Project Moab’s tutorials delve into more than balancing balls. Moab can be taught to catch balls thrown toward it after they bounce on a table, and to rebalance balls disturbed after an object like a pencil pokes at them. It can also learn to balance objects while ensuring those objects don’t come into contact with obstacles placed on the plate, sort of like a self-contained game of labryinth.
Most of Moab’s components — including the plate and arm-controlling actuators — are interchangeable. Developers can install more powerful actuators to have Moab throw things as well as catch them, for instance. And with the software development kit, other simulation products and custom simulations can be used to train Moab to accomplish more challenging tasks.
Hammond wouldn’t rule out future robotics kits for Bonsai, but he said it would largely depend on the community and their response to Moab. “We want the community to have the ability to experiment and do all sorts of fun, novel things that people hadn’t thought of before,” said Hammond. “Making [a project like this] open source makes that possible.”
Project Bonsai in the real world
SCG is among the companies that tapped Project Bonsai to imbue their industrial control systems with machine learning. Its chemical division created a simulation within the Bonsai platform to speed up the process of optimizing petrochemical sequences, to the tune of 100,000 simulations per day, each modeling millions of scenarios. Microsoft claims the fully trained model is able to develop a sequence in a week, whereas it previously required several months for a group of experienced engineers.
“Polymers are designed with a particular application in mind. In order to figure out the stages of manufacturing, you need to know the mixing, temperature, and other factors” said Pall. “The process of coming up with a plan of how a polymer can be manufactured takes six months, traditionally, because it’s done inside a simulator with a human expert guiding the simulator and trying a step, eventually getting it right, and then moving onto the next step.

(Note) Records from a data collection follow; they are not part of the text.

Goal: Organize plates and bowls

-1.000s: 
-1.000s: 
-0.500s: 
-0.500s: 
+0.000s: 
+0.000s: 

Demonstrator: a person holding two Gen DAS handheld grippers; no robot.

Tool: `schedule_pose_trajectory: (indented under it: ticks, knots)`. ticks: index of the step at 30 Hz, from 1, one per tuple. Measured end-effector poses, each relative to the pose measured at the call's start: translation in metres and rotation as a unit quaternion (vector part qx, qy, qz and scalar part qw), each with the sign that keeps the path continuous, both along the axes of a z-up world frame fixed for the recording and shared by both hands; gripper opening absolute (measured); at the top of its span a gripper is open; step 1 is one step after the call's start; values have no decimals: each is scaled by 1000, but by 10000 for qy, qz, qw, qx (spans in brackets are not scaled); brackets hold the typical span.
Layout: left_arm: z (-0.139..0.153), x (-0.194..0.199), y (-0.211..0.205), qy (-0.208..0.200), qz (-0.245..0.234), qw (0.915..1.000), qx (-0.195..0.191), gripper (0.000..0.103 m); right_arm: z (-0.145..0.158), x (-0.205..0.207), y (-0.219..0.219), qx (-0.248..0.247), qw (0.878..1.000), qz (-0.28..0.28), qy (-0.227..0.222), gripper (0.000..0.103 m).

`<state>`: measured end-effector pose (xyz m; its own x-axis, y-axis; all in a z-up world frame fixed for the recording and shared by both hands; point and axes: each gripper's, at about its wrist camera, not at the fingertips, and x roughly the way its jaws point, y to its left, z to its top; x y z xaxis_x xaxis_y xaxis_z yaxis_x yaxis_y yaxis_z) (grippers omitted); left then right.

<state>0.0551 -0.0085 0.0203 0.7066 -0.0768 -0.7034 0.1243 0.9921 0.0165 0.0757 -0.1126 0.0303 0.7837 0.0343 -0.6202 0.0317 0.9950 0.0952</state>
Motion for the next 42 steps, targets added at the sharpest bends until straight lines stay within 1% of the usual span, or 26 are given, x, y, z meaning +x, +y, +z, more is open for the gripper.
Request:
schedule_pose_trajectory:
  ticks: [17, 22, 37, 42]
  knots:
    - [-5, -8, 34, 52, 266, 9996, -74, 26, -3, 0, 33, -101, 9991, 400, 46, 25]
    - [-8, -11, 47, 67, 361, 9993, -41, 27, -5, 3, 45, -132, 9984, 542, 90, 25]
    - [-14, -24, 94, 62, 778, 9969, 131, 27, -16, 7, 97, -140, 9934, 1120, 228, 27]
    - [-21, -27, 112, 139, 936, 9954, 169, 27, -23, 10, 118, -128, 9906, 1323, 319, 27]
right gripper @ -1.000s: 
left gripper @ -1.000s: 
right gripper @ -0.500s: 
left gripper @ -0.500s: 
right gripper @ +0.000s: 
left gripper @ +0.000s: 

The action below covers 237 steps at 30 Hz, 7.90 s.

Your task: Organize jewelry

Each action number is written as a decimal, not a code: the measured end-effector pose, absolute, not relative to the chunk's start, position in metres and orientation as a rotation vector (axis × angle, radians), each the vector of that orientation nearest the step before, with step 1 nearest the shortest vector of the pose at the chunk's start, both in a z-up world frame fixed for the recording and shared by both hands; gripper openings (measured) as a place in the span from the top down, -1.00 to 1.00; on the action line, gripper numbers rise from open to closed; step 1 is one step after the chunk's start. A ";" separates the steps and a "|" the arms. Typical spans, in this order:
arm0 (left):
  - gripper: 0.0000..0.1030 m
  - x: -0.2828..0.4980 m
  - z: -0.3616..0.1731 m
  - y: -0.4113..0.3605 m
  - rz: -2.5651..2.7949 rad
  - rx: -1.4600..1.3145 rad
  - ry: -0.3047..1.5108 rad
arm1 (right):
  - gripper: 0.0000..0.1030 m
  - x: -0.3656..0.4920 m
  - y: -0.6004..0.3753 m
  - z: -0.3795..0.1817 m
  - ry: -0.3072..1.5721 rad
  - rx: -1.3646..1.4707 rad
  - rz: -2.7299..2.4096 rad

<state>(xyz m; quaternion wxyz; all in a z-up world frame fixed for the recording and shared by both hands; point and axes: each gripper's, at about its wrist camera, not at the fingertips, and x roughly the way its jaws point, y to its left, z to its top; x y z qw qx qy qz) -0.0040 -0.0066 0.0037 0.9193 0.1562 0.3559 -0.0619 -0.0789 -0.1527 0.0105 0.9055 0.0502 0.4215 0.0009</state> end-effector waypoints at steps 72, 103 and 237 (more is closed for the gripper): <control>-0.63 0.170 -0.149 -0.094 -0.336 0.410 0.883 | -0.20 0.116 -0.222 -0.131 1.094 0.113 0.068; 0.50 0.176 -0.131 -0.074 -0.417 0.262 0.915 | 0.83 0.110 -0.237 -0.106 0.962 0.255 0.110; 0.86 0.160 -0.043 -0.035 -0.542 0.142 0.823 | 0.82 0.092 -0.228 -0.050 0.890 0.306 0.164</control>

Bonsai found a BRAIN that surfaces solutions to the manufacturability of a given polymer and then controls machines to produce it.”
SCG has the distinction of being the first to deploy a Bonsai-trained model into production, according to Microsoft. With respect to pricing, the machine teaching component of Bonsai is available at no cost to customers, but the simulations performed in Azure are billed according to usage. Companies must purchase a commercial license if they decide to use their models in the real world.

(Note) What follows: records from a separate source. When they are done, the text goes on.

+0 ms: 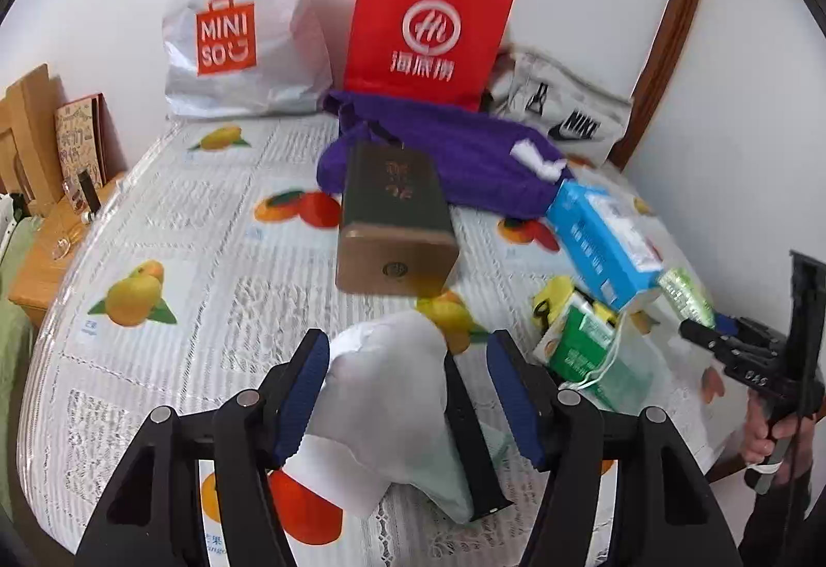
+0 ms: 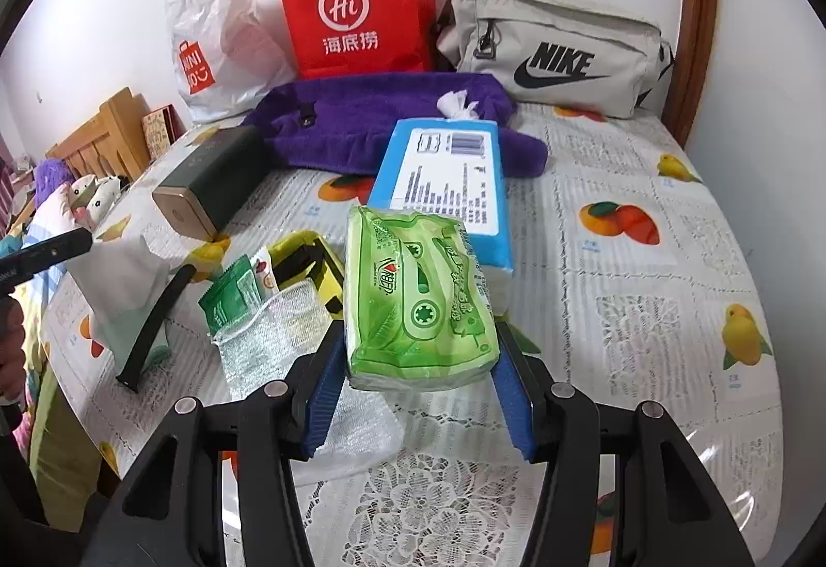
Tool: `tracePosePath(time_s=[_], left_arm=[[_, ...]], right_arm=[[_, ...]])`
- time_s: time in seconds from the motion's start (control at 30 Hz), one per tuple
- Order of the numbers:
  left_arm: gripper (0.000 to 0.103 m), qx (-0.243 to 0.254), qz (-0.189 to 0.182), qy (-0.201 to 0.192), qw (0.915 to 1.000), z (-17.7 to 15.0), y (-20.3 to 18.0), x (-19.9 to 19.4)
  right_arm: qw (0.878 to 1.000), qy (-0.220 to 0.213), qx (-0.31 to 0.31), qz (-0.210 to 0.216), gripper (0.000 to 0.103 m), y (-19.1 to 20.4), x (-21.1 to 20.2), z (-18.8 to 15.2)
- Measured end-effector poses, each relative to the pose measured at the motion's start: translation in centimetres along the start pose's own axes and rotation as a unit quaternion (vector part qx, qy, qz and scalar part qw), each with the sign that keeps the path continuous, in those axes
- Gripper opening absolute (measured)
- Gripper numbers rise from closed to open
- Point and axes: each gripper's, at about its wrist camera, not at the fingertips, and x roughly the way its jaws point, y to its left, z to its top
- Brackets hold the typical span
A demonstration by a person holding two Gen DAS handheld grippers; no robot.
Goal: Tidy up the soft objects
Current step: 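Lift the white glove with the left tool while the right tool carries the wipes toward the towel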
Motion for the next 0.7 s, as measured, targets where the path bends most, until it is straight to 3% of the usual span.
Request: tracePosePath(time_s=[0.13, 0.23, 0.3, 0.7], left_arm=[[0.061, 0.021, 0.037, 0.02, 0.9989, -0.5, -0.7, 2.3], [0.022, 0.024, 0.038, 0.024, 0.9987, -0.8, -0.7, 3.1], [0.016, 0.02, 0.013, 0.029, 0.9993, -0.8, -0.6, 3.2], [0.014, 0.001, -0.021, -0.031, 0.9993, 3.0, -1.1, -0.5]], right_arm=[[1.0, 0.006, -0.004, -0.002, 0.054, 0.2, 0.4, -0.2], [1.0, 0.007, -0.003, -0.003, 0.054, 0.2, 0.4, -0.2], [1.0, 0.004, -0.005, -0.004, 0.054, 0.2, 0.0, 0.0], [0.999, -0.036, -0.02, -0.013, 0.054, -0.4, -1.1, 4.0]])
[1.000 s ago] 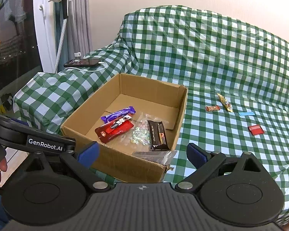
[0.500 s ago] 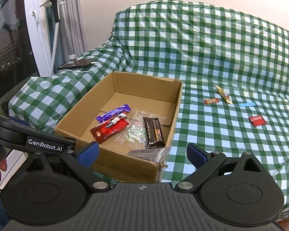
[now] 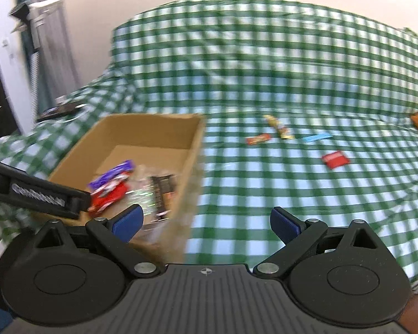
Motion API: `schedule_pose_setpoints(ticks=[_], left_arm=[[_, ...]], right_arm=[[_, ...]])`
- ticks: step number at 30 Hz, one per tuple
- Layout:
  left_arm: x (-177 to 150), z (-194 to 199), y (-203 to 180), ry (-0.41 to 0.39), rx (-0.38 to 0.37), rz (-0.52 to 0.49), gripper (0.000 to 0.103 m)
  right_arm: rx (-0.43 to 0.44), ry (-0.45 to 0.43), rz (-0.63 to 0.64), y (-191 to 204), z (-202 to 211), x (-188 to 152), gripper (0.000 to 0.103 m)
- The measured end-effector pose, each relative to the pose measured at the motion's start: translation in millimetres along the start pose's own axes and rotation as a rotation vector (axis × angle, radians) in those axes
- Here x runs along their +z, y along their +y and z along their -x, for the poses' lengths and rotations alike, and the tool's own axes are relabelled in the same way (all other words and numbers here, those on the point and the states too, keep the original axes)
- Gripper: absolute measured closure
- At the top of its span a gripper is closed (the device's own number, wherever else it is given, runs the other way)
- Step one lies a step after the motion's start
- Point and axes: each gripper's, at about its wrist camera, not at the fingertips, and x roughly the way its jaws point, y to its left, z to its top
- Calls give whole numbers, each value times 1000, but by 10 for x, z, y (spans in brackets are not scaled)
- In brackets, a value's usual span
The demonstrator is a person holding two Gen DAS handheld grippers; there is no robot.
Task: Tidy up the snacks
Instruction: 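Grasp the red-capped candy stick with left tool while right tool grasps the red packet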
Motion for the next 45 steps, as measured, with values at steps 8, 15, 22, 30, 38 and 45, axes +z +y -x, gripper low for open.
schedule_pose_setpoints(ticks=[8, 15, 22, 30, 38, 45], left_arm=[[892, -516, -666, 4, -70, -77, 0], [1724, -1688, -1387, 99, -127, -189, 0], [2395, -3109, -1896, 108, -160, -184, 0], [2641, -4219, -2132, 198, -154, -262, 0], [2719, -4350, -2011, 214, -214, -211, 0], [2693, -4332, -2062, 208, -217, -217, 0]], right_arm=[[-174, -28, -134, -1009, -300, 168, 4], [-251, -37, -165, -1712, -1043, 338, 1], [-304, 8, -176, -2433, -2387, 552, 0], [-316, 67, -176, -3051, -3565, 519, 0], [-272, 2, -63, -3069, -3734, 283, 0], [-278, 3, -56, -3065, -3740, 306, 0]])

Seimens tapped Project Bonsai for another purpose: calibrating its CNC machines. Previously, it was a manual process that required an average of 20 to 25 iterative steps over more than two hours, typically under the supervision of third-party experts. By contrast, the Project Bonsai solution is designed to automate the machine calibration in seconds or minutes. Seimens says that by training a model with Bonsai, it was able to attain two-micron precision at an average of four to five iterative steps over 13 seconds, and less than one-micron precision in about 10 iterative steps.
“[Project Bonsai’s] approach bridges AI science and software to the traditional engineering world,” said Hammond. “[It enables fields] such as chemical and mechanical engineering to build smarter, more capable, and more efficient systems by augmenting their own expertise with AI capabilities.”